What needs to be done:
Taking the data below, please print only the lines from the line holding "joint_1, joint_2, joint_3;" to the line holding "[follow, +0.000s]", inclusive, with pictures omitted.

--- Exercise data Enclosed Below ---

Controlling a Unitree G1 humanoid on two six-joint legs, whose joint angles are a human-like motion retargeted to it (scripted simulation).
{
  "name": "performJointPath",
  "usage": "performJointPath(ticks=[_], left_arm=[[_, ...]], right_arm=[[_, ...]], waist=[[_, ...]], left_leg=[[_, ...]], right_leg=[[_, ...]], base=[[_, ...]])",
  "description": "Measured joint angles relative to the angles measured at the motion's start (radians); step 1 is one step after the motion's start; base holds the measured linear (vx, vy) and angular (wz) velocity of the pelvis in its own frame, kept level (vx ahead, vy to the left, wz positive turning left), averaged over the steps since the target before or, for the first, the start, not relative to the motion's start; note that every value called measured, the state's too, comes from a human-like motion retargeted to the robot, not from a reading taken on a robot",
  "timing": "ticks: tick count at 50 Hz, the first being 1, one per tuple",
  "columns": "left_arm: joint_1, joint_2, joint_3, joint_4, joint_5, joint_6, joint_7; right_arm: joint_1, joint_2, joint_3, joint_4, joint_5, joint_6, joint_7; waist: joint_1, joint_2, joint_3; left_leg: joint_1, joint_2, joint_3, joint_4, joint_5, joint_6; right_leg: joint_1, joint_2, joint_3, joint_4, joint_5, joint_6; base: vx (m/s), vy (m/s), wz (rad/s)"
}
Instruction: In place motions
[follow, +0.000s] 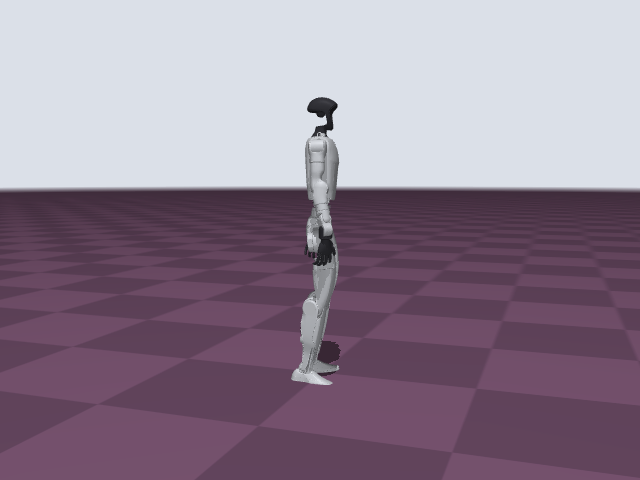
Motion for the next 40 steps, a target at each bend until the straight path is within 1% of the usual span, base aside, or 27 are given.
performJointPath(ticks=[2, 3, 5, 8, 10, 13, 18, 20, 22, 23, 25, 27, 29, 31, 37, 40], left_arm=[[-0.003, -0.012, 0.001, -0.023, -0.037, -0.024, -0.004], [-0.005, -0.017, -0.012, -0.039, -0.056, -0.029, -0.013], [-0.024, -0.021, -0.030, -0.058, -0.064, -0.025, -0.022], [-0.067, -0.011, -0.044, -0.077, -0.023, -0.009, -0.009], [-0.080, -0.005, -0.073, -0.102, -0.001, -0.007, -0.004], [-0.084, 0.001, -0.120, -0.159, 0.013, -0.014, -0.010], [-0.091, 0.007, -0.118, -0.195, 0.016, -0.022, 0.004], [-0.082, 0.012, -0.111, -0.201, 0.021, -0.021, -0.001], [-0.070, 0.018, -0.103, -0.204, 0.027, -0.021, 0.000], [-0.064, 0.021, -0.098, -0.204, 0.029, -0.021, 0.002], [-0.051, 0.027, -0.088, -0.203, 0.028, -0.020, 0.005], [-0.030, 0.028, -0.070, -0.199, 0.026, -0.019, 0.003], [-0.003, 0.021, -0.046, -0.186, 0.023, -0.018, 0.000], [0.021, 0.012, -0.022, -0.167, 0.014, -0.017, -0.003], [0.065, -0.007, 0.011, -0.102, 0.002, -0.010, -0.015], [0.082, -0.019, 0.021, -0.067, 0.006, -0.009, -0.015]], right_arm=[[-0.008, -0.001, 0.025, -0.013, -0.003, -0.004, 0.002], [-0.011, -0.002, 0.035, -0.021, -0.005, -0.007, 0.001], [-0.009, 0.002, 0.048, -0.034, -0.011, -0.007, -0.011], [-0.006, 0.009, 0.047, -0.020, 0.009, -0.009, -0.028], [0.007, 0.007, 0.040, 0.007, 0.025, -0.011, -0.025], [0.032, -0.002, 0.014, 0.059, 0.012, 0.013, -0.015], [0.039, -0.027, 0.004, 0.161, -0.017, 0.055, -0.049], [0.048, -0.042, -0.004, 0.198, -0.012, 0.072, -0.065], [0.057, -0.052, -0.016, 0.220, 0.003, 0.083, -0.073], [0.060, -0.056, -0.022, 0.228, 0.014, 0.087, -0.076], [0.065, -0.063, -0.032, 0.240, 0.041, 0.089, -0.080], [0.069, -0.072, -0.036, 0.251, 0.061, 0.091, -0.081], [0.071, -0.078, -0.035, 0.260, 0.068, 0.099, -0.085], [0.069, -0.080, -0.033, 0.262, 0.069, 0.105, -0.097], [0.046, -0.083, -0.012, 0.219, 0.062, 0.090, -0.088], [0.029, -0.079, -0.001, 0.190, 0.043, 0.086, -0.085]], waist=[[-0.003, 0.013, 0.010], [-0.024, 0.022, 0.015], [-0.056, 0.039, 0.026], [-0.086, 0.045, 0.041], [-0.082, 0.041, 0.035], [-0.053, 0.036, 0.024], [-0.068, 0.043, 0.025], [-0.064, 0.037, 0.022], [-0.048, 0.017, 0.022], [-0.048, 0.005, 0.023], [-0.047, -0.021, 0.037], [-0.043, -0.036, 0.049], [-0.023, -0.038, 0.050], [-0.010, -0.031, 0.057], [0.065, -0.023, 0.142], [0.094, -0.026, 0.161]], left_leg=[[0.004, 0.011, 0.017, -0.010, 0.007, -0.004], [0.003, 0.015, 0.007, -0.012, 0.013, -0.005], [0.002, 0.023, -0.003, -0.016, 0.021, -0.008], [0.000, 0.032, -0.012, -0.010, 0.026, -0.013], [-0.002, 0.032, -0.011, -0.006, 0.026, -0.017], [0.000, 0.035, 0.005, 0.002, 0.021, -0.023], [-0.025, 0.053, 0.016, 0.078, -0.007, -0.033], [-0.054, 0.057, 0.039, 0.153, -0.013, -0.031], [-0.101, 0.063, 0.069, 0.264, 0.016, -0.023], [-0.138, 0.071, 0.074, 0.340, 0.048, -0.017], [-0.202, 0.080, 0.084, 0.481, 0.112, 0.023], [-0.256, 0.088, 0.094, 0.562, 0.111, 0.048], [-0.307, 0.096, 0.106, 0.541, 0.103, 0.039], [-0.354, 0.092, 0.097, 0.452, 0.095, 0.021], [-0.472, 0.090, 0.010, 0.165, 0.069, -0.040], [-0.546, 0.105, -0.003, 0.096, 0.063, -0.050]], right_leg=[[-0.014, 0.018, 0.051, 0.006, 0.001, -0.011], [-0.019, 0.023, 0.036, 0.010, 0.002, -0.019], [-0.016, 0.034, 0.030, 0.005, 0.001, -0.024], [-0.005, 0.039, 0.019, -0.004, 0.004, -0.023], [-0.002, 0.040, 0.015, -0.010, 0.004, -0.027], [-0.010, 0.042, 0.033, -0.002, 0.002, -0.038], [-0.017, 0.048, 0.056, 0.010, -0.003, -0.057], [-0.023, 0.041, 0.077, 0.019, -0.003, -0.066], [-0.031, 0.021, 0.107, 0.028, -0.003, -0.072], [-0.035, 0.007, 0.116, 0.033, -0.004, -0.074], [-0.032, -0.019, 0.122, 0.041, -0.005, -0.076], [-0.022, -0.036, 0.112, 0.043, -0.004, -0.076], [-0.016, -0.035, 0.112, 0.040, 0.001, -0.076], [-0.007, -0.023, 0.105, 0.036, 0.005, -0.075], [0.059, -0.011, 0.103, 0.031, 0.014, -0.051], [0.075, -0.027, 0.111, 0.025, 0.020, -0.035]], base=[[-0.09, 0.12, -0.13], [-0.06, 0.11, 0.17], [-0.12, 0.10, 0.28], [-0.12, 0.05, 0.15], [0.04, 0.02, -0.04], [0.07, 0.05, -0.21], [0.01, 0.07, -0.11], [0.04, 0.08, -0.33], [0.01, 0.07, -0.32], [-0.01, 0.06, -0.02], [-0.02, 0.06, 0.15], [0.02, 0.08, 0.03], [0.04, 0.10, -0.25], [0.01, 0.10, -0.21], [-0.01, 0.11, -0.37], [-0.01, 0.11, -0.35]])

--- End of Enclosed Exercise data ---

Solution:
  "columns": "left_arm: joint_1, joint_2, joint_3, joint_4, joint_5, joint_6, joint_7; right_arm: joint_1, joint_2, joint_3, joint_4, joint_5, joint_6, joint_7; waist: joint_1, joint_2, joint_3; left_leg: joint_1, joint_2, joint_3, joint_4, joint_5, joint_6; right_leg: joint_1, joint_2, joint_3, joint_4, joint_5, joint_6; base: vx (m/s), vy (m/s), wz (rad/s)"
}
Instruction: In place motions
[follow, +0.000s] 

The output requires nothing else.